▶ **Required action**: Give the lines again exactly as they appear, from the first line of the listing through the line containing "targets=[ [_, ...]", and omit every picture.

·····

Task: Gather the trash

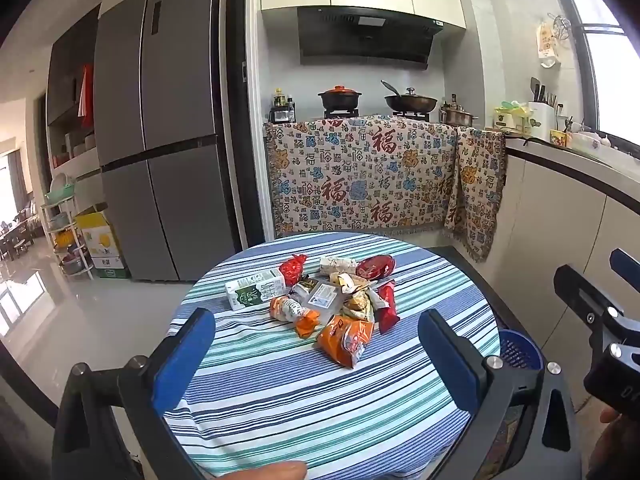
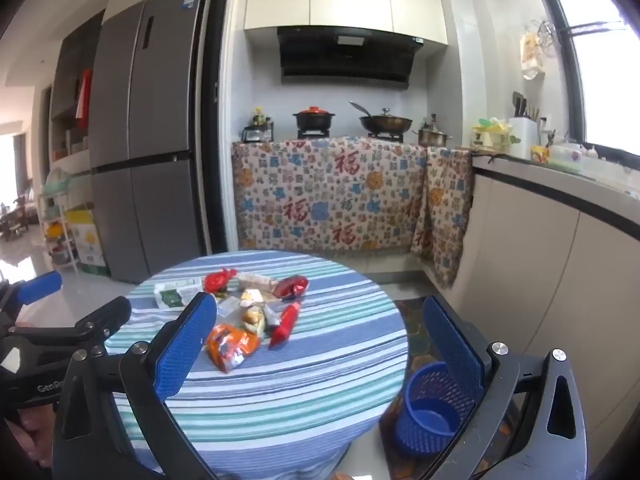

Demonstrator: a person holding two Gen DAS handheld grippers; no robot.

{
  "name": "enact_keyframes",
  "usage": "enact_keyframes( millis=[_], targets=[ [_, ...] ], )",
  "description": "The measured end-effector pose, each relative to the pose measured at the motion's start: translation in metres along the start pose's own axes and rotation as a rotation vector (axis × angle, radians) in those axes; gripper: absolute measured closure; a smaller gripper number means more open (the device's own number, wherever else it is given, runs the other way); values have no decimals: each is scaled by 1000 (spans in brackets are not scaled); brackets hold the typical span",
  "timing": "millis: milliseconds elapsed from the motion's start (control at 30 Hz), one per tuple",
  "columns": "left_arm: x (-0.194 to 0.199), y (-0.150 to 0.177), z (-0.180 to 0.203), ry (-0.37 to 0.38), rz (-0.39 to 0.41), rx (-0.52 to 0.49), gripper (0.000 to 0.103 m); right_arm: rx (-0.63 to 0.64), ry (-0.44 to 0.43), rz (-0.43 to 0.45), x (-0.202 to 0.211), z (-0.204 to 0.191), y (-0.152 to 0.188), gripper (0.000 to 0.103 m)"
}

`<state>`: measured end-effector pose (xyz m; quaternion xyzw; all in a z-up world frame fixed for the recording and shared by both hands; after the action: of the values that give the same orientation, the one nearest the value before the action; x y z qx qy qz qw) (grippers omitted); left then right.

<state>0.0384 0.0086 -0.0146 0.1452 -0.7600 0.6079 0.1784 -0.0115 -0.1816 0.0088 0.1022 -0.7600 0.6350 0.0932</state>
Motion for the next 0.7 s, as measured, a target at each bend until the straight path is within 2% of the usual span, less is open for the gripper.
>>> enact_keyframes(
  millis=[700],
  targets=[
    [-4,5,3,-4,-5,-5,0,2,0,-6,-2,-1,1,0]
  ],
)
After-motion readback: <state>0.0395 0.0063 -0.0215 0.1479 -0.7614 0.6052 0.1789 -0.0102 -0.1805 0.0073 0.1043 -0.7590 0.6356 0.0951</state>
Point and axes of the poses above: each gripper's, at about its wrist camera, not at the fingertips, and x roughly against the way its jaws point, z to its right, y to its underside, the point moved 4 cm from there along -x, roughly the way its jaws point, and after that the axes turned 10 degrees about -x, right-handed, at the moved point
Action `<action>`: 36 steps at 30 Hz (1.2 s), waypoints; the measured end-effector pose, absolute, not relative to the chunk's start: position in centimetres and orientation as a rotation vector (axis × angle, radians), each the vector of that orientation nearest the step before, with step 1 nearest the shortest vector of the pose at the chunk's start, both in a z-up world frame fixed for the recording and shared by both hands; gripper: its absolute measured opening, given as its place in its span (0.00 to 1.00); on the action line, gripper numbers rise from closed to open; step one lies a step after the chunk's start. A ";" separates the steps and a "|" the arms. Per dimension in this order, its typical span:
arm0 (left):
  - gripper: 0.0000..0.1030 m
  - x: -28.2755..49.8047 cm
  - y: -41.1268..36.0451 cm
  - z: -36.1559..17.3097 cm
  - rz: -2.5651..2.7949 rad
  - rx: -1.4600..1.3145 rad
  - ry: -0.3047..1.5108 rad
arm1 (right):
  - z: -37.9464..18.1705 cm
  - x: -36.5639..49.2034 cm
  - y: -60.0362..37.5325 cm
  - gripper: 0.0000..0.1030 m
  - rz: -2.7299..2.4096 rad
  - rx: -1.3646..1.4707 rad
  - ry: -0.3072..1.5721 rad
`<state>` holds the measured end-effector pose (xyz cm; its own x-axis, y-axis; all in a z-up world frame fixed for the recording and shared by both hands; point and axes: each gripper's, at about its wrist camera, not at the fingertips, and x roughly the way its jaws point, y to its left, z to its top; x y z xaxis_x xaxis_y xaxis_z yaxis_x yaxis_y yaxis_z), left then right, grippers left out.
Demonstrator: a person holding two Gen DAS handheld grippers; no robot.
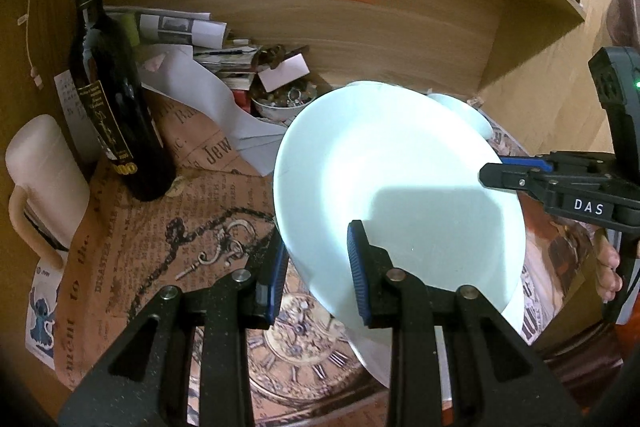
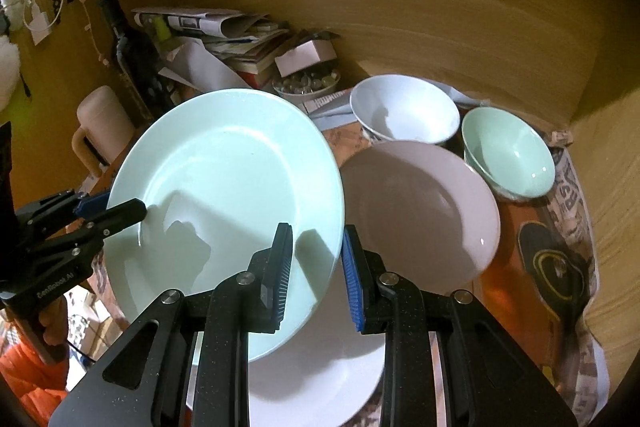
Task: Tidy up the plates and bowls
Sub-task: 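Lift the mint green plate with the left tool toward the plate stack, then lower the mint green plate onto the white plate and open the left tool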
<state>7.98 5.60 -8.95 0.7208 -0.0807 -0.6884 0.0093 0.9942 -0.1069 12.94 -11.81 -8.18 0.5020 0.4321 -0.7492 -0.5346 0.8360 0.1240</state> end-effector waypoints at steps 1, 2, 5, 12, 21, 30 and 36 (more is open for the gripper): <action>0.28 7.7 5.4 -8.9 -0.054 -0.101 0.772 | -8.3 12.8 -12.0 0.22 0.585 -0.128 0.867; 0.28 7.6 5.2 -9.0 -0.055 -0.100 0.773 | -8.3 12.6 -12.2 0.22 0.584 -0.126 0.867; 0.28 7.2 4.5 -9.2 -0.059 -0.098 0.779 | -8.7 12.0 -12.7 0.22 0.582 -0.121 0.872; 0.28 6.5 3.5 -10.0 -0.065 -0.090 0.807 | -10.0 11.0 -13.8 0.22 0.579 -0.100 0.897; 0.28 5.8 2.5 -11.4 -0.063 -0.079 0.845 | -12.0 9.9 -14.7 0.22 0.580 -0.085 0.934; 0.28 5.7 2.3 -13.2 -0.053 -0.076 0.892 | -13.7 9.6 -15.1 0.22 0.592 -0.074 0.984; 0.28 5.9 2.6 -14.3 -0.049 -0.077 0.918 | -14.5 9.7 -15.1 0.22 0.594 -0.067 1.012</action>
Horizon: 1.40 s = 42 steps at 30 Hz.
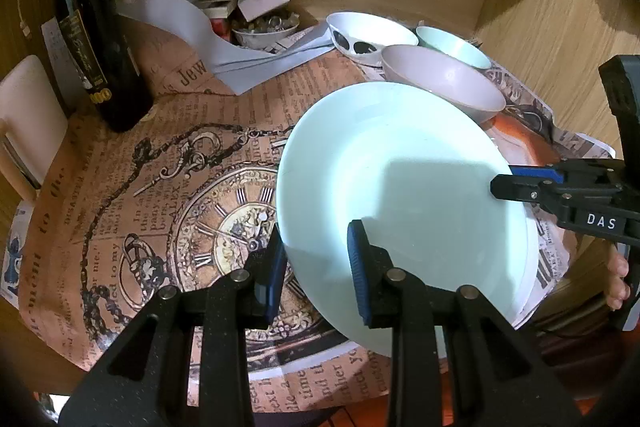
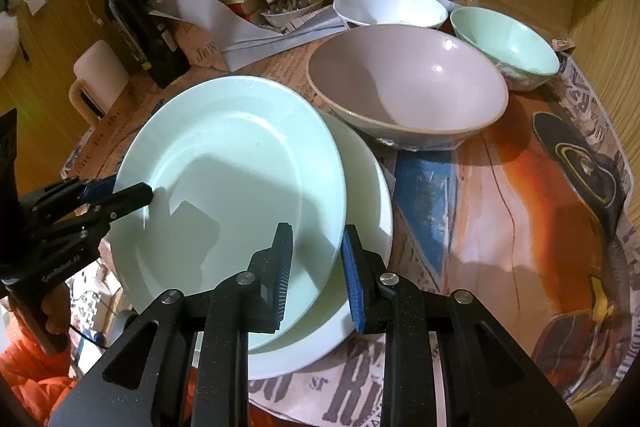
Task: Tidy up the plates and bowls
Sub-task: 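Lower the mint green plate onto the white plate and open the left tool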
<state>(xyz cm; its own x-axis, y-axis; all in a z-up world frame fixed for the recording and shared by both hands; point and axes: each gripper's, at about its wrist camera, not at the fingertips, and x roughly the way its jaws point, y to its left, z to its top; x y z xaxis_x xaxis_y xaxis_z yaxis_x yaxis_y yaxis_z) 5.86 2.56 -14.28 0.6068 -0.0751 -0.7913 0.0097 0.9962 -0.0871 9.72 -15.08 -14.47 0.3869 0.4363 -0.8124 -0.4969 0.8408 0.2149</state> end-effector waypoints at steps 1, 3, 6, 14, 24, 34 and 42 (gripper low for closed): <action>0.28 5.9 2.6 -14.4 -0.051 -0.077 0.920 | -14.5 9.7 -15.1 0.22 0.593 -0.065 1.014; 0.28 6.1 2.5 -14.5 -0.054 -0.073 0.923 | -14.6 9.7 -15.2 0.22 0.587 -0.065 1.015; 0.29 6.4 2.5 -14.7 -0.062 -0.071 0.927 | -14.7 9.8 -15.3 0.22 0.583 -0.059 1.020; 0.30 7.3 2.3 -15.4 -0.076 -0.073 0.941 | -14.7 9.6 -15.8 0.25 0.580 -0.048 1.022; 0.32 7.7 2.1 -15.7 -0.086 -0.055 0.931 | -14.5 8.9 -15.8 0.25 0.556 -0.088 1.002; 0.36 7.5 1.9 -15.7 -0.083 -0.020 0.903 | -14.5 8.6 -15.5 0.25 0.538 -0.142 0.984; 0.42 7.6 2.3 -16.0 -0.085 -0.037 0.901 | -14.1 8.2 -15.1 0.26 0.493 -0.202 0.961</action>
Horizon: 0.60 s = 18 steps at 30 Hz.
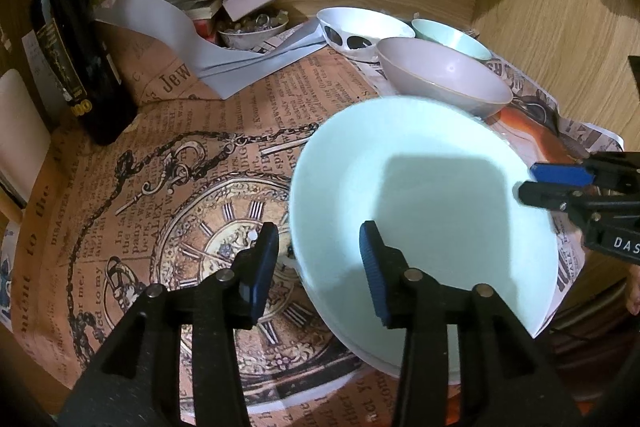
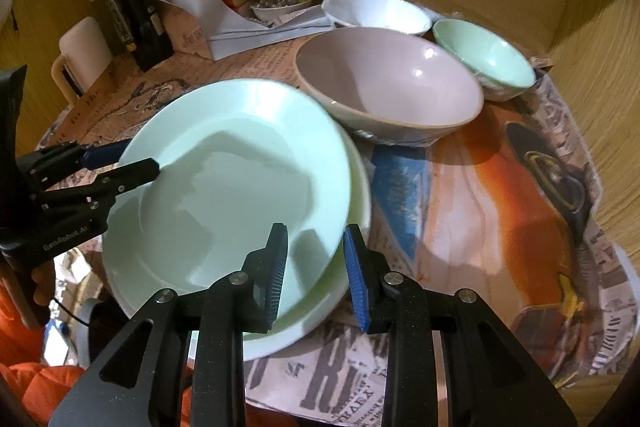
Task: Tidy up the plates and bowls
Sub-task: 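Lower the mint green plate onto the white plate and open the left tool, then move the left tool to the rim of the mauve bowl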
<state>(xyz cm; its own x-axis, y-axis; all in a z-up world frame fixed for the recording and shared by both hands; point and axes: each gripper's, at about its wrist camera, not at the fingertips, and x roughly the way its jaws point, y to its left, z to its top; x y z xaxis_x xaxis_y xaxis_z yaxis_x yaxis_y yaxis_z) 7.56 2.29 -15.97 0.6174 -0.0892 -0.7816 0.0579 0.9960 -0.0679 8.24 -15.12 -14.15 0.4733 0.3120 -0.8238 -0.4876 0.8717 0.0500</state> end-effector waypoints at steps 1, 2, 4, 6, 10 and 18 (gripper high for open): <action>0.42 7.6 2.3 -16.0 -0.085 -0.039 0.902 | -13.9 8.1 -15.2 0.26 0.482 -0.209 0.950; 0.42 7.6 2.3 -16.0 -0.087 -0.039 0.902 | -13.6 8.0 -15.4 0.27 0.481 -0.206 0.940; 0.42 7.6 2.2 -16.0 -0.082 -0.040 0.904 | -13.3 8.0 -15.8 0.29 0.477 -0.199 0.934; 0.42 7.5 2.4 -15.8 -0.089 -0.047 0.901 | -13.1 7.9 -16.2 0.30 0.463 -0.194 0.919; 0.43 7.6 2.9 -14.6 -0.092 -0.061 0.877 | -12.1 8.2 -17.1 0.37 0.462 -0.136 0.887; 0.68 8.1 3.3 -10.0 -0.079 -0.051 0.757 | -8.9 9.1 -18.7 0.53 0.422 -0.058 0.749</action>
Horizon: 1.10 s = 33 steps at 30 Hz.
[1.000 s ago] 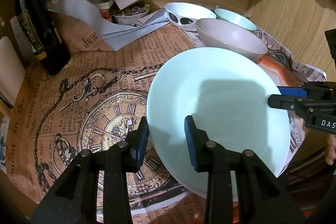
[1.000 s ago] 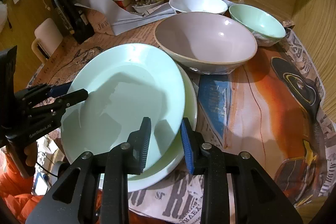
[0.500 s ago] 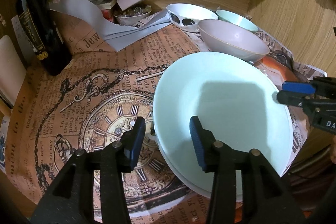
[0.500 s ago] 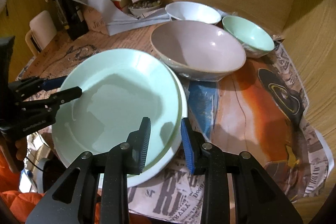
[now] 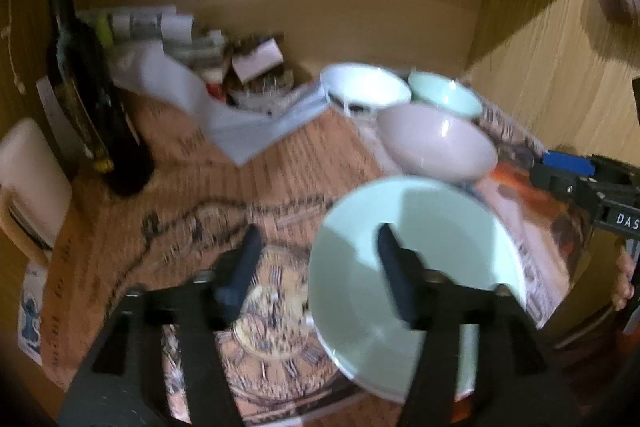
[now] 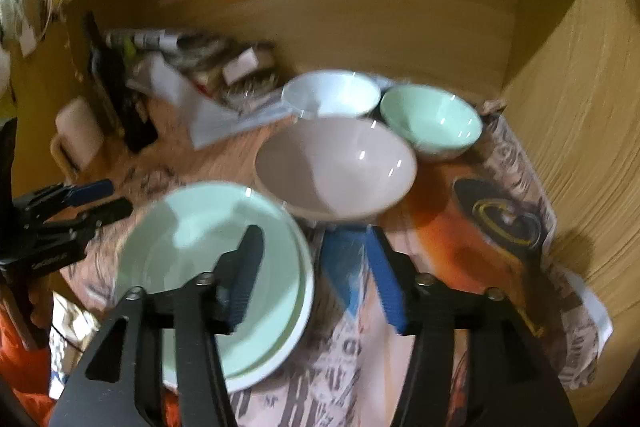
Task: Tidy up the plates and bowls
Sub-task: 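Move the left tool to the rim of the mauve bowl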
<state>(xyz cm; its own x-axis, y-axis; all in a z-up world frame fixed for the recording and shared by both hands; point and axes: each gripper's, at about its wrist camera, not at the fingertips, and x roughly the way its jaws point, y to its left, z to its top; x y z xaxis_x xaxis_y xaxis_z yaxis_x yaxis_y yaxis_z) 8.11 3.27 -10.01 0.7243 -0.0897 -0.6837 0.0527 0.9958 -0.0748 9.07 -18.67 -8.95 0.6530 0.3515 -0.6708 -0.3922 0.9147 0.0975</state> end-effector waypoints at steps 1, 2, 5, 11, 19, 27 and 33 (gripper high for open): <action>0.71 8.4 3.3 -9.5 -0.074 -0.052 0.740 | -8.7 9.2 -18.9 0.53 0.414 -0.052 0.732; 0.72 8.7 3.3 -8.9 -0.070 -0.048 0.724 | -8.4 9.3 -19.1 0.53 0.402 -0.052 0.714; 0.78 10.1 3.0 -7.7 -0.063 -0.028 0.702 | -7.7 10.0 -19.6 0.66 0.365 -0.048 0.670; 0.87 13.4 2.0 -6.4 -0.065 -0.019 0.691 | -7.4 11.5 -21.0 0.75 0.299 -0.015 0.607; 0.91 18.6 0.4 -8.0 -0.087 0.008 0.792 | -9.3 15.2 -22.6 0.81 0.263 0.027 0.656; 0.91 23.4 -1.2 -10.7 -0.128 0.017 0.896 | -11.6 18.5 -23.0 0.81 0.271 0.071 0.749; 0.90 25.1 -2.5 -12.0 -0.177 0.039 0.931 | -13.3 19.5 -22.7 0.70 0.302 0.104 0.816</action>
<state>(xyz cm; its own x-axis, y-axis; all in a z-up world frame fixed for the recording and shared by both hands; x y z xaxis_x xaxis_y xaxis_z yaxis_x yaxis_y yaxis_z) 25.12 -2.54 -12.02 0.5835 -0.1350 -0.8008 0.1685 0.9848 -0.0433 19.55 -22.73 -13.27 0.6448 0.3049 -0.7009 -0.2252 0.9521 0.2069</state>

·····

▶ **Solution to the exercise**:
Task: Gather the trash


Demonstrator: a person holding two Gen DAS handheld grippers; no robot.

{
  "name": "enact_keyframes",
  "usage": "enact_keyframes( millis=[_], targets=[ [_, ...] ], )",

What precedes this is the full answer.